Minutemen United is a religious fundamentalist group whose previous claim to fame is supporting illegal religious activities in public schools. Now it seems the group is going after a church for not acting extreme enough toward same-sex marriage and abortion. The group has been protesting at Vineyard Columbus since October 2012. The church filed for a restraining order against the group claiming it was trespassing on church property. Minutemen United is trying to twist the complaint as an attempt to violate their 1st amendment rights while it as all the looks of a publicity stunt.
The Rev. Rich Nathan, senior pastor of Vineyard Columbus, said he and his congregation are tired of “baffling hate speech” and inappropriate behavior that members of Minutemen United have directed at church members.
Minutemen has been protesting the church’s “passive resistance” to abortion and gay marriage each Sunday for five months, said James Harrison, its local leader.
Harrison said the church does not speak out against homosexuality and abortion, helps women recover from abortions and accepts gay members. Harrison’s group is targeting Vineyard because it has about 8,500 members.
Vineyard, 6000 Cooper Rd., in Westerville, is an orthodox, evangelical church with a mission of having “broad and inclusive” boundaries clearly stated in the Bible.

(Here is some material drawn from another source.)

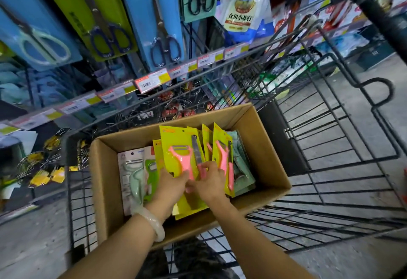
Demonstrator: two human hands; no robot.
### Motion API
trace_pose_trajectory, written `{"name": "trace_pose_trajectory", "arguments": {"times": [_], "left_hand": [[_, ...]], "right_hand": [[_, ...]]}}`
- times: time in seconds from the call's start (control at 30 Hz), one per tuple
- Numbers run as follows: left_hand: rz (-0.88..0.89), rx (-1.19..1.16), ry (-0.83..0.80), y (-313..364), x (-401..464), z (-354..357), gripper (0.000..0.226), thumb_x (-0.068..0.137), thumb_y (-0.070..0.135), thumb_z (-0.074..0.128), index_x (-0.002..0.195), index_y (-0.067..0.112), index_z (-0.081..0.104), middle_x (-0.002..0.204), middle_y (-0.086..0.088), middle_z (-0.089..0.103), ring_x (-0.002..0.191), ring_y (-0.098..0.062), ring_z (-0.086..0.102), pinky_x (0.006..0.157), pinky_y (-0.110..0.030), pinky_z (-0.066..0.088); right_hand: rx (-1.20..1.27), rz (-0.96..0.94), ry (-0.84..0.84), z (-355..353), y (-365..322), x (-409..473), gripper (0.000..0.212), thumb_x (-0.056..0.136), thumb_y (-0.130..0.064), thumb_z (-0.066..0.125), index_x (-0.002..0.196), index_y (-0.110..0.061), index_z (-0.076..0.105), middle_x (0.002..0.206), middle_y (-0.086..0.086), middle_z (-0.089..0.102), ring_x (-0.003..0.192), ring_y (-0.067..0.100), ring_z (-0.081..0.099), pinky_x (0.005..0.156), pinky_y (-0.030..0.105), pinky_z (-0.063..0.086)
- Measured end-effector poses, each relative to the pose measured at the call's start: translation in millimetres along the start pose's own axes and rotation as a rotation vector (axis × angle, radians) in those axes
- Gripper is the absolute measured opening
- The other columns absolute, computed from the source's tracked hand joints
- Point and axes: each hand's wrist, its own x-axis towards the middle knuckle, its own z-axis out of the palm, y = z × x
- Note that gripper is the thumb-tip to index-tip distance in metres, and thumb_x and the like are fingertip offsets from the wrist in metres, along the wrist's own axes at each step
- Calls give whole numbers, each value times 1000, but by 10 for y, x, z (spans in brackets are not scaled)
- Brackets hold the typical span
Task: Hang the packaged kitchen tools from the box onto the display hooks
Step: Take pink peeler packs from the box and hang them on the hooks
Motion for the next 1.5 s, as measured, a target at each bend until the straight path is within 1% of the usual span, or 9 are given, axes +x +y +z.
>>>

Nathan said the church is anti-abortion and against gay marriage and last year helped deter as many as 300 single mothers from having an abortion.
The church sought the order, Nathan said, because Harrison’s group has been protesting for months and has become aggressive, shouting at churchgoers and passing cars. Protesters also installed large signs on church grounds with pictures of aborted fetuses.
Nathan said those images have been traumatic to children.
Earlier this year, a Vineyard member got into a physical fight with a demonstrator who was videotaping church members’ cars and license plates.
Sure, if a church is not tar-and-feathering gays or stoning women who have had abortions then they need to be protested??? That’s different.
In case you don’t know, Minutemen United is a religious fundamentalist group who likes to support illegal religious activities in public schools.
A temporary restraining order was granted and a hearing on an injunction is set for August 1st.
While Vineyard Columbus isn’t trying to prevent what Minutemen are saying, the group is trying to twist it into a 1st amendment case.
In its complaint, the church said that its property runs to the center line of Cooper Road and that the city owns a 30-foot easement extending onto the property.
Minutemen United contends that the easement includes a public right of way where members can gather. Vineyard wants the judge to restrain the group from entering church property, “which shall include the grassy shoulder that abuts the edge of Cooper Road.”
The church’s attorney, Drew Campbell, said the case is about property rights, privacy rights and public safety.
“The church has an ownership interest in that property, which sits in a residential neighborhood” on a busy street, he said. The protesters “can say whatever they want, but not wherever they want and not however they want.”
The Minutemen think that “if we’re right about the public right of way, it goes from being a property case to a First Amendment case,” Condit said outside the courtroom. “If the First Amendment kicks in, (the Minutemen) are completely protected.”
Minutemen get time to challenge protest ban at Vineyard church
So if the group loses the case and are prevented from protesting on church property then they will complain about their 1st amendment. It seems like a long winded publicity stunt.
While I think they should be allowed to protest, their methods like recording license plates and putting up images of aborted fetuses cross the line. But then extreme groups like Minutemen United aren’t about common decency.
*Update* 08/28/2013
Minuteman United lost their case in court:
“A Franklin County judge issued a ruling today that forbids a conservative Christian group from demonstrating on land in front of Vineyard Church on the Northeast Side.
The protesters were trespassing when they gathered and placed signs in a grassy area along Cooper Road, Common Pleas Judge Charles Schneider wrote in a 17-page decision.
The group, Minutemen United, argued that it was operating within the public right of way, but the judge ruled that the right of way ends at the edge of Cooper Road. No curbs or sidewalks are along that stretch of road.
“Due to the absence of a sidewalk, a berm or a shoulder on Vineyard’s property, the city has a prescriptive easement only to the edge of the pavement,” the judge wrote. “The right of way can be no larger.”